Dataset section →
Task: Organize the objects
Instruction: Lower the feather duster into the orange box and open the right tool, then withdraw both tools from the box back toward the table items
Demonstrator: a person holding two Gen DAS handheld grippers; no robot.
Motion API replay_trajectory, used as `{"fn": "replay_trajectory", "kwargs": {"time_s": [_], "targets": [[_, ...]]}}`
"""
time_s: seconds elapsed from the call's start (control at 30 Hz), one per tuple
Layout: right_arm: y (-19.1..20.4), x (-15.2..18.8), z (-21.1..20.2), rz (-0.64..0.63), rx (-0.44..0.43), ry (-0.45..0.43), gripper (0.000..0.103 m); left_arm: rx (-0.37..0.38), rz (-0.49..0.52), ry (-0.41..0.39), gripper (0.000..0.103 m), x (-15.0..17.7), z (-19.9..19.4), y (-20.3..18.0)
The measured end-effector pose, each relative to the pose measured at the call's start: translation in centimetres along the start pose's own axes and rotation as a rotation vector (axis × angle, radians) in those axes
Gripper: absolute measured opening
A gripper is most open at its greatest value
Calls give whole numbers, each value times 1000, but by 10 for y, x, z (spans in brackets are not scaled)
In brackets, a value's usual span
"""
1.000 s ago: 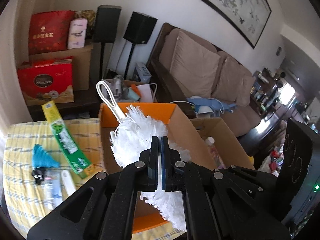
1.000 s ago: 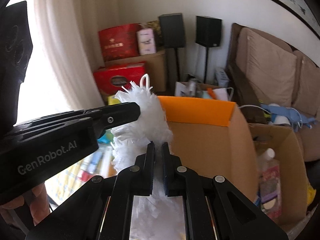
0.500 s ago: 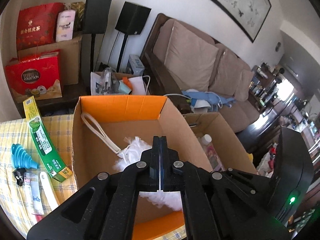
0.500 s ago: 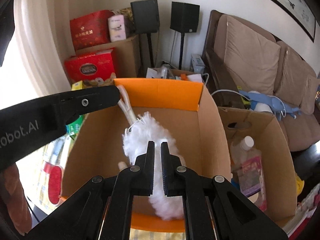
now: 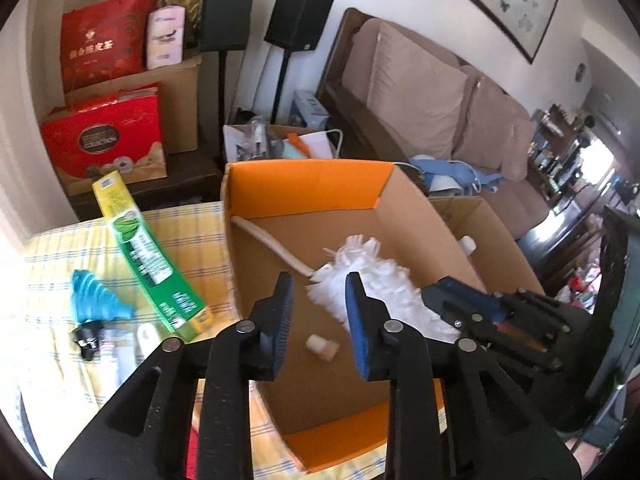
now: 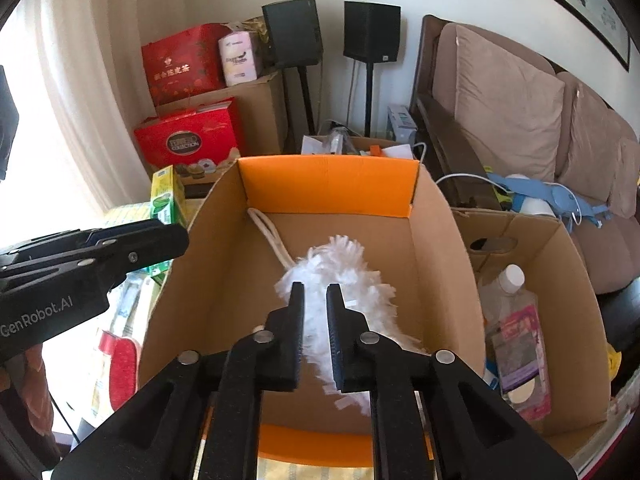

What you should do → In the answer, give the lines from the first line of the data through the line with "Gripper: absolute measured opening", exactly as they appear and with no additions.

Reply to the exercise →
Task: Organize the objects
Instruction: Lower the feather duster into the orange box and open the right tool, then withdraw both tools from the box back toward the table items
Demonstrator: a person holding two Gen DAS handheld grippers; no robot.
Motion API replay_trajectory, used as `{"fn": "replay_trajectory", "kwargs": {"time_s": [_], "targets": [[_, ...]]}}`
"""
time_s: seconds elapsed from the call's start (control at 30 Hz), one per tuple
Layout: right_arm: y (-19.1..20.4), x (-15.2..18.8), z (-21.1..20.2), rz (-0.64..0.63), rx (-0.44..0.43), ry (-0.45..0.43), gripper (0.000..0.103 m); left_arm: rx (-0.37..0.38), rz (-0.49..0.52), ry (-0.41..0.39), gripper (0.000..0.103 m), x (-15.0..17.7), z (-19.9..19.4), y (-20.3..18.0)
The measured end-effector pose, each relative to the pose measured at the call's start: translation in centimetres along the start pose's own axes and rotation as a rotation vector (axis × angle, radians) in those axes
Gripper: absolute measured opening

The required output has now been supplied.